Tujuan puasa adalah agar mencapai taqwa. Hal ini sesuai firman Allah dalam Alquran QS. al-Baqarah 183 yang artinya: “Hai orang-orang yang beriman diwajibkan atas kalian berpuasa sebagaimana telah diwajibkan atas orang-orang sebelum kalian, agar kalian bertaqwa”. Hampir tiap tahun kita menjalankan puasa, tapi belum memahami hakikat taqwa dan bagaimana penerapannya dalam kehidupan.

Taqwa terambil dari akar kata yang bermakna menghindar, menjauhi, atau menjaga diri. Secara harfiah taqwa berasal dari kata waqaa, yaqii wiqaayah yang berarti memelihara menjaga dan lain sebagainya. Kalimat perintah ittaqullahsecara harfiah berarti: hindarilah, jauhilah, atau jagalah dirimu dari Allah. Makna ini tidak lurus bahkan mustahil dilaksanakan oleh makhluk. Bagaimana mungkin makhluk menghindarkan diri dari Allah atau menjauhiNya, sedangkan Dia bersama kamu dimanapun kamu berada. Oleh karena itu perlu disisipkan kata atau kalimat untuk meluruskan maknanya. Misalnya kata siksa atau yang semakna dengannya, sehingga perintah bertaqwa mengandung arti perintah untuk menghindarkan diri dari siksa Allah.

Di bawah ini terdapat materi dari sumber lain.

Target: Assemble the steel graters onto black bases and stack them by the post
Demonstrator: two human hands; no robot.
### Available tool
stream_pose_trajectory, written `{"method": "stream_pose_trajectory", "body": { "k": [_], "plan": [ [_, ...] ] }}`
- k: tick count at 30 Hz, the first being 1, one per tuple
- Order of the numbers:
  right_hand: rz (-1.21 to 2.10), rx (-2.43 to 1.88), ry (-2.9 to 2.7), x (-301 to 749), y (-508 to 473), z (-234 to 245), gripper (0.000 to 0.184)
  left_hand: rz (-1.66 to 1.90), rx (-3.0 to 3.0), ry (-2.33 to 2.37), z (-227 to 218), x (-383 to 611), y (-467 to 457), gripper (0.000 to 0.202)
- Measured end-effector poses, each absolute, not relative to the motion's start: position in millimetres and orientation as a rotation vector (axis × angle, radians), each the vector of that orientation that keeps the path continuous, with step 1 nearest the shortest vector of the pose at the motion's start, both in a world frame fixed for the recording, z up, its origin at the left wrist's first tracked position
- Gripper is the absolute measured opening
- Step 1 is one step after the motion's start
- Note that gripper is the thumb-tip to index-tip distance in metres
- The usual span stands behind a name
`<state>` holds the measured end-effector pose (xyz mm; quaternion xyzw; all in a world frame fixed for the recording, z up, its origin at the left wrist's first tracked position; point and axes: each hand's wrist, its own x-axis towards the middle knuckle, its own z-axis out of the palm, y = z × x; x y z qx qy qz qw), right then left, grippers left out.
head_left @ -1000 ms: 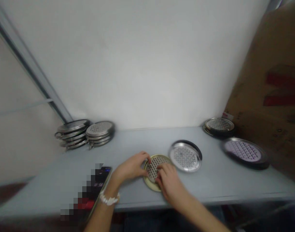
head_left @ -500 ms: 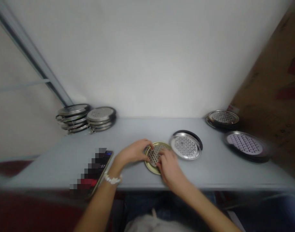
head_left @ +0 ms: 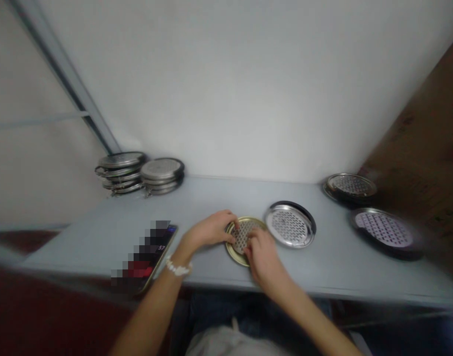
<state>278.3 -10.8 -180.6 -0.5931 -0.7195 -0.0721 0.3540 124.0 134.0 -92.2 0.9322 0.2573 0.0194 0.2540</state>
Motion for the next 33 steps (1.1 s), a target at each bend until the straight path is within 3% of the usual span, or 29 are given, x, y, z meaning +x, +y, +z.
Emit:
{"method": "stream_pose_trajectory", "body": {
  "k": [22, 33],
  "plan": [
    [-0.152, -1.498, -1.888, 284.6, -9.2, -181.9, 0.006, 0.090, 2.510, 0.640, -91.6, 122.8, 136.9, 0.025],
    [-0.167, -1.493, -1.823, 282.4, -9.3, -184.2, 0.014, 0.139, 2.506, 0.653, -99.0, 123.4, 137.9, 0.027]
  ]
}}
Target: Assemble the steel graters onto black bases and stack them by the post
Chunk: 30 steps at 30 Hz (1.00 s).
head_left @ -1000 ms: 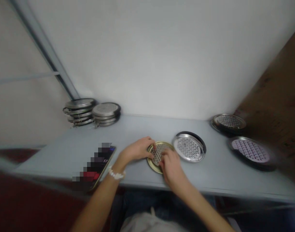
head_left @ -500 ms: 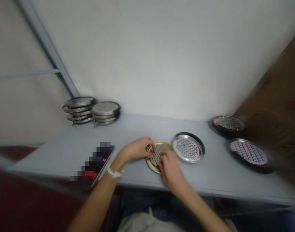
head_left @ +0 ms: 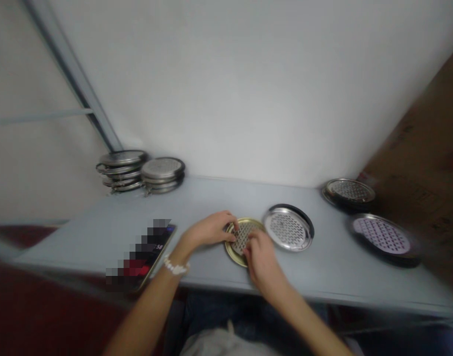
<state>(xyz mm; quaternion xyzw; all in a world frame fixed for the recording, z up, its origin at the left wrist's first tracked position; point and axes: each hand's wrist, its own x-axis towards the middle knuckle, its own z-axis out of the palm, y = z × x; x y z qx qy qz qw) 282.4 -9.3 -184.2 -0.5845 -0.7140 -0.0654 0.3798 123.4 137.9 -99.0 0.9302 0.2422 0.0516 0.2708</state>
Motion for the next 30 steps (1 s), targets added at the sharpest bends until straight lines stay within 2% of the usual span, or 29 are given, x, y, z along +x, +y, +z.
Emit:
{"method": "stream_pose_trajectory", "body": {
  "k": [30],
  "plan": [
    [-0.163, -1.511, -1.844, 284.3, -9.9, -184.5, 0.017, 0.126, 2.489, 0.644, -94.3, 126.2, 138.1, 0.024]
  ]
}}
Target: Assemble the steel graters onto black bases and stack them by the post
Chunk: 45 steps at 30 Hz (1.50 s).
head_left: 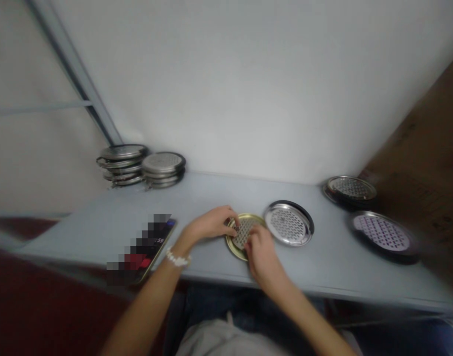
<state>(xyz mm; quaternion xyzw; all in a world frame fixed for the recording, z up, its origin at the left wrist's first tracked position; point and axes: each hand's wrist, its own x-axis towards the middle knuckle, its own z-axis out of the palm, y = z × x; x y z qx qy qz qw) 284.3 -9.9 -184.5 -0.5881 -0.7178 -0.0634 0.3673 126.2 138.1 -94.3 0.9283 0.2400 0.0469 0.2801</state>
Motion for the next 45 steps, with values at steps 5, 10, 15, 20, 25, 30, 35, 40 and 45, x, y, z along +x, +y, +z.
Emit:
{"method": "stream_pose_trajectory", "body": {
  "k": [5, 10, 15, 20, 25, 30, 35, 40, 45],
  "plan": [
    [-0.148, -1.503, -1.833, 285.9, -10.9, -183.0, 0.013, 0.108, 2.477, 0.556, -92.0, 122.3, 142.4, 0.026],
    [-0.148, -1.528, -1.811, 284.4, -11.7, -181.6, 0.017, 0.095, 2.501, 0.625, -96.0, 123.9, 140.1, 0.041],
    [-0.162, -1.535, -1.798, 282.0, -12.4, -180.6, 0.023, 0.075, 2.507, 0.679, -95.4, 126.4, 134.3, 0.039],
    [-0.183, -1.517, -1.792, 280.2, -12.1, -181.8, 0.022, 0.070, 2.543, 0.714, -94.5, 126.7, 129.9, 0.038],
    [-0.211, -1.513, -1.785, 278.2, -10.8, -185.1, 0.023, 0.113, 2.578, 0.742, -95.9, 127.1, 121.8, 0.035],
    [-0.229, -1.538, -1.772, 276.9, -8.3, -190.7, 0.019, 0.092, 2.622, 0.796, -91.8, 127.9, 107.5, 0.025],
    [-0.253, -1.548, -1.771, 275.8, -6.3, -193.7, 0.021, 0.061, 2.653, 0.844, -83.2, 130.5, 95.5, 0.024],
    [-0.251, -1.575, -1.756, 272.7, -6.4, -192.1, 0.021, 0.007, 2.686, 0.882, -78.8, 133.9, 88.8, 0.025],
    [-0.232, -1.585, -1.768, 271.8, -7.4, -191.0, 0.020, -0.051, 2.727, 0.900, -82.7, 134.7, 85.3, 0.027]
  ]
}}
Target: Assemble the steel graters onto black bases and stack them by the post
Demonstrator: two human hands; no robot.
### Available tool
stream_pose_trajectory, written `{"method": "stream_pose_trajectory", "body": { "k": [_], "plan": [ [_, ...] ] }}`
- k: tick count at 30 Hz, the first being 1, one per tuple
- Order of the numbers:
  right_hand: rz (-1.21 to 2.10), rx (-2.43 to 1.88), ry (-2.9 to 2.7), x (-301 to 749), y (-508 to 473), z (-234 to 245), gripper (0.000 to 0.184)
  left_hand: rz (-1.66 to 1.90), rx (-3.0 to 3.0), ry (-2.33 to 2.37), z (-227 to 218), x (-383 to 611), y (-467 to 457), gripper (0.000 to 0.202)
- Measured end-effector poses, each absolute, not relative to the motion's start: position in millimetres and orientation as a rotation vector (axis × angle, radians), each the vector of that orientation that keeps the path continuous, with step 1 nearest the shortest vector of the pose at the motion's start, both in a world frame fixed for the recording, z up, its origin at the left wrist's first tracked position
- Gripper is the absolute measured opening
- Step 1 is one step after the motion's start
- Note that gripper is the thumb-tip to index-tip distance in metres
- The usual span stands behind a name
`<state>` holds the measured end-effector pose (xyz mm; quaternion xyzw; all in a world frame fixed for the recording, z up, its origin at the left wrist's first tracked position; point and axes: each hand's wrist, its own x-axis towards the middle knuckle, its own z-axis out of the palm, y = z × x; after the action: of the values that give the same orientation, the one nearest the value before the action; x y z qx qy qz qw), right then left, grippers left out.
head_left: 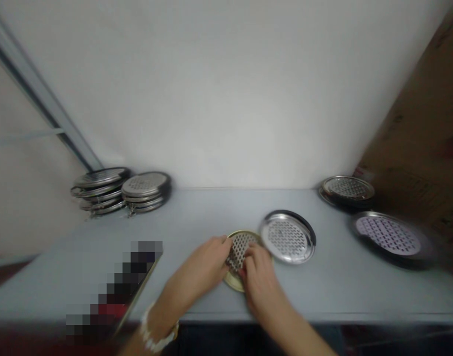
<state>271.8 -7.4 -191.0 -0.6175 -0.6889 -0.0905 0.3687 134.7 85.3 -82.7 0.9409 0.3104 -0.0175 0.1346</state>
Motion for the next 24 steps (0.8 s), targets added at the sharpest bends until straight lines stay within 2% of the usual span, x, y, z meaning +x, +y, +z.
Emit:
{"method": "stream_pose_trajectory", "body": {
  "k": [13, 22, 24],
  "plan": [
    [-0.144, -1.590, -1.785, 274.0, -9.8, -182.2, 0.015, -0.013, 2.726, 0.861, -78.1, 132.6, 84.3, 0.033],
    [0.060, -1.511, -1.706, 279.6, -11.1, -169.0, 0.007, 0.080, 2.687, 0.826, -81.0, 127.2, 97.9, 0.027],
    [0.129, -1.437, -1.644, 281.0, -11.8, -163.4, 0.012, 0.133, 2.713, 0.818, -81.0, 127.3, 95.1, 0.029]
  ]
}}
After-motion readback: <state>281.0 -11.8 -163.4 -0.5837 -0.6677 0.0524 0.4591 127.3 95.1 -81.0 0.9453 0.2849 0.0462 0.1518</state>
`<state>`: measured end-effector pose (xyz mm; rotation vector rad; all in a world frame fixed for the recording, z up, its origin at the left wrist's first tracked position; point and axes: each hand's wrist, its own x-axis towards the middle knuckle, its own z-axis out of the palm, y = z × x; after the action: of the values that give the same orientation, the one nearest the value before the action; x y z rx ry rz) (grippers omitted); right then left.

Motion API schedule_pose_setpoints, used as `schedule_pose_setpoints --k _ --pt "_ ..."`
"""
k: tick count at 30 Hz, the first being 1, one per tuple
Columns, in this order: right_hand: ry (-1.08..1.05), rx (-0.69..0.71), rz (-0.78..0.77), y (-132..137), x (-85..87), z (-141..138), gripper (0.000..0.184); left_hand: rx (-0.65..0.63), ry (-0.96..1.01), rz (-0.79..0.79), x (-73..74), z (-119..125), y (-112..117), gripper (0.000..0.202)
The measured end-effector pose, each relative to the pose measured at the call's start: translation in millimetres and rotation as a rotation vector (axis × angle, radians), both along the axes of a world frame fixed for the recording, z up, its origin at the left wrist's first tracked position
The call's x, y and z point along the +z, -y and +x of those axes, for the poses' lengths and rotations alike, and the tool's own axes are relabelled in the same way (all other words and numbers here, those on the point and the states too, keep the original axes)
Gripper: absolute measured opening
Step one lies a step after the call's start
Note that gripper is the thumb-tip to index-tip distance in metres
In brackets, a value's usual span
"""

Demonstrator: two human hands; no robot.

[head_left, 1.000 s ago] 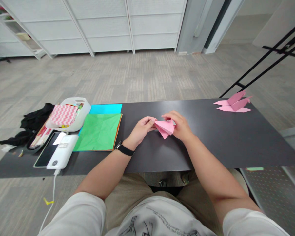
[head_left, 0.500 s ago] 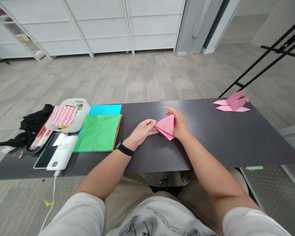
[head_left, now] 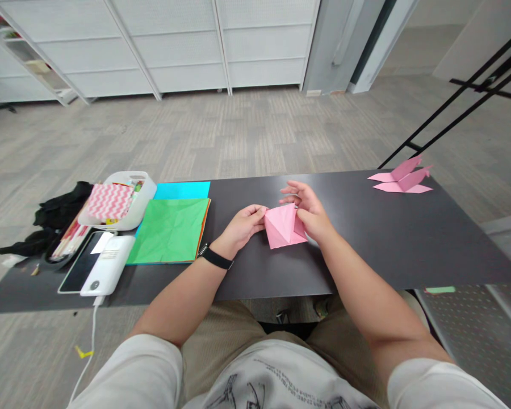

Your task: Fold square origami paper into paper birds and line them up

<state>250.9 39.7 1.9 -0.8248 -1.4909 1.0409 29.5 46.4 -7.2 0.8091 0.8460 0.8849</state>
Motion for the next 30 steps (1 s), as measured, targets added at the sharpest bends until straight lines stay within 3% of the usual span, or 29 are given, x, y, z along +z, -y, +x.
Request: schedule_pose_setpoints --k 6,11,16,19,22,25,27,30 --pt "-0.056 -0.009 -0.134 -4.3 3.4 4.5 0.078 0.061 -0.071 0.073 -1.6 -0.2 -1.5 0.049" --pt "-0.056 0.022 -0.229 -7.8 1.2 7.7 0.051 0.163 -0.144 0.205 -1.4 -1.9 -3.2 0.038" --pt "0.130 0.052 -0.269 -0.4 5.5 2.9 0.040 0.241 -0.249 0.462 6.5 -4.0 0.4 0.032" --pt "0.278 0.041 -0.158 5.7 12.3 0.2 0.030 0.293 -0.336 0.594 11.9 -5.9 5.6 0.033" --pt "0.374 -0.041 0.078 9.7 18.5 -1.0 0.021 0.333 -0.381 0.742 18.5 -8.8 11.5 0.037" --pt "0.389 -0.146 0.276 12.7 22.6 -1.7 0.017 0.316 -0.429 0.906 27.4 -12.0 15.9 0.034" --pt "0.383 -0.193 0.354 14.4 24.2 -2.1 0.015 0.301 -0.496 1.018 33.5 -13.6 17.5 0.022" --pt "0.366 -0.209 0.427 16.8 26.0 -2.8 0.011 0.325 -0.529 1.145 39.5 -14.6 19.1 0.023"
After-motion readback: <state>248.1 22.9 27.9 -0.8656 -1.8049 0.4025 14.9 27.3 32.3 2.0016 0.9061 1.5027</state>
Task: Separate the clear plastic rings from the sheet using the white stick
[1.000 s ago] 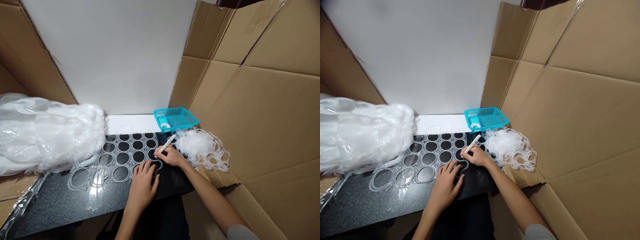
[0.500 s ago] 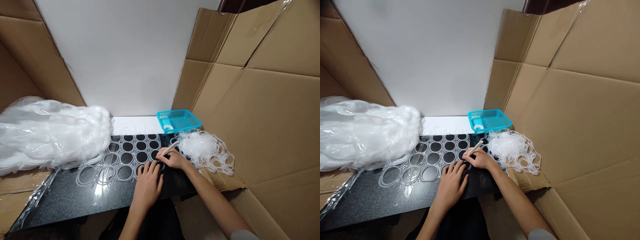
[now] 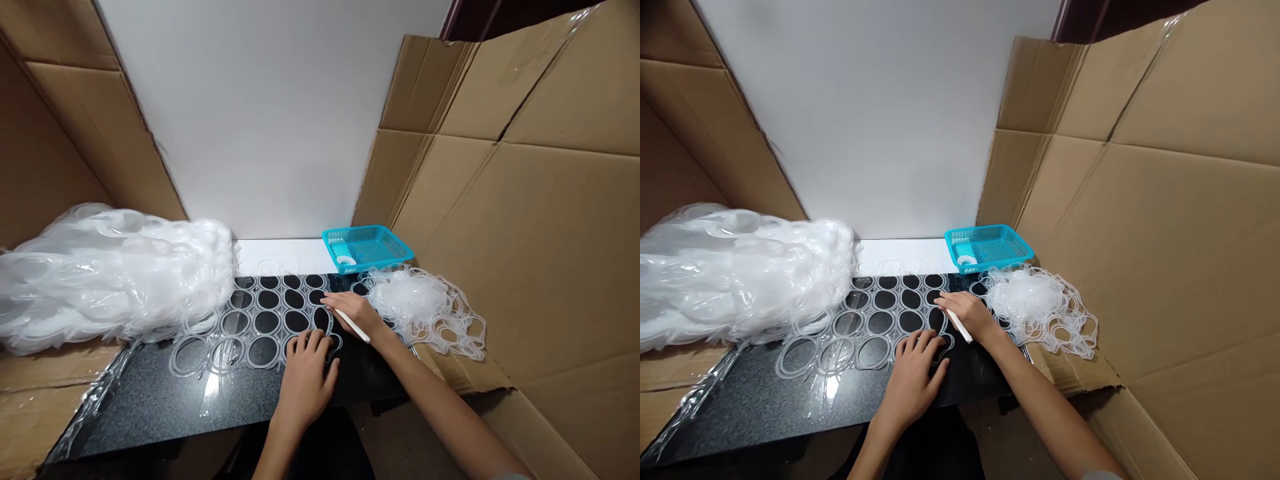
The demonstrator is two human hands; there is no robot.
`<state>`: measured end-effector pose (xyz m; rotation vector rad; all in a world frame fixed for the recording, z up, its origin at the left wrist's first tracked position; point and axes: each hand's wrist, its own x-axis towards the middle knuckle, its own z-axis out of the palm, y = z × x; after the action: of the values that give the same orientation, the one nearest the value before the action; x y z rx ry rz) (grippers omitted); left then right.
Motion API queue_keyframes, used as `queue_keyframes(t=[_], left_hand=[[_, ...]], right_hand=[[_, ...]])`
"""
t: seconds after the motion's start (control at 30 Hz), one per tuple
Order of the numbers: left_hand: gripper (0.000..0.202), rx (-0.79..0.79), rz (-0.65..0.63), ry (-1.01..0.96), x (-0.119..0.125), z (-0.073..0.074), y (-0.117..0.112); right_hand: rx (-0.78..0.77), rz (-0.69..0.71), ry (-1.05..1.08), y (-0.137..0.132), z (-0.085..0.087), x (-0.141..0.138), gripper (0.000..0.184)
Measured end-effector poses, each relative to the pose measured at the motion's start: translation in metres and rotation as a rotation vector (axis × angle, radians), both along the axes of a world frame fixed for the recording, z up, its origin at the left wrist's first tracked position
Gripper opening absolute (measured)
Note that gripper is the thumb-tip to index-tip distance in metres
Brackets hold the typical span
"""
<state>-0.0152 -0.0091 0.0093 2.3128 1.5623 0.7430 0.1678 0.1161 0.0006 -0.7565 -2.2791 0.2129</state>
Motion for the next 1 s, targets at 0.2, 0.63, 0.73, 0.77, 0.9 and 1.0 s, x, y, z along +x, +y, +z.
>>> queue_keyframes(t=[0.2, 0.63, 0.73, 0.77, 0.9, 1.0], left_hand=[[0.019, 0.015, 0.016, -0.096, -0.003, -0.001, -0.002], [0.019, 0.018, 0.025, -0.149, -0.003, -0.006, -0.002], [0.02, 0.017, 0.024, -0.141, -0.003, -0.005, -0.003], [0.021, 0.016, 0.023, -0.14, -0.003, -0.004, -0.003], [0.019, 0.001, 0.024, -0.133, -0.003, -0.003, -0.004], [0.016, -0.019, 0.022, -0.127, -0.002, 0.0, -0.004]], right_hand=[[-0.557, -0.015, 0.178, -0.016, 0.016, 0.002, 0.025], [-0.386, 0.026, 0.087, -0.035, -0.009, 0.012, 0.021], [-0.125, 0.097, -0.082, -0.035, -0.009, 0.011, 0.024], [-0.035, 0.104, -0.144, -0.035, -0.009, 0.01, 0.025], [0.144, 0.067, -0.229, -0.03, -0.003, 0.002, 0.027], [0.106, 0.012, -0.161, -0.021, 0.008, -0.007, 0.024]])
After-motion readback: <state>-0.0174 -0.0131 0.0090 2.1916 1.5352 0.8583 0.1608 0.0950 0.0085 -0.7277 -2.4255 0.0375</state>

Sebagaimana kita ketahui siksa Allah ada dua macam:

1.    Siksa didunia akibat pelanggaran terhadap hukum-hukum Tuhan yang ditetapkanNya berlaku dialam raya ini. Misalnya: makan berlebihan dapat meninbulkan penyakit, tidak mengendalikan diri dapat menjerumuskan terhadap bencana, atau api panas dan membakar, dan hukum-hukum alam dan masyarakat lainnya.

2.    Siksa diakhirat, akibat pelanggaran terhadap hukum syariat, seperti tidak shalat, puasa, mencuri, melanggar hak-hak manusia, dan lain-lain yang dapat mengakibatkan siksa neraka.

Menghindari siksa atau hukuman Allah, diperoleh dengan jalan menghindarkan diri dari segala yang dilarangnya serta mengikuti apa yang diperintahkanNya. Hal ini dapat terwujud dengan rasa takut dari siksaan dan atau takut dari yang menyiksa (Allah SWT). Rasa takut ini, pada mulanya timbul karena adanya siksaan, tetapi seharusnya ia timbul karena adanya Allah SWT.

Atas dasar pemaparan tentang taqwa tersebut, takwa dapat diklasifikasikan. Pertama, menghindar dari sikap kufur dengan jalan beriman kepada Allah. Kedua, berupaya melaksanakan perintah Allah sejauh kemampuan yang dimiliki dan menjauhi larangan-Nya. Ketiga, menghindar dari segala aktifitas yang menjauhkan pikiran dari Allah. Inilah tingkatan upaya menghindar yang tertinggi. Wallahu A`lam bish Showab.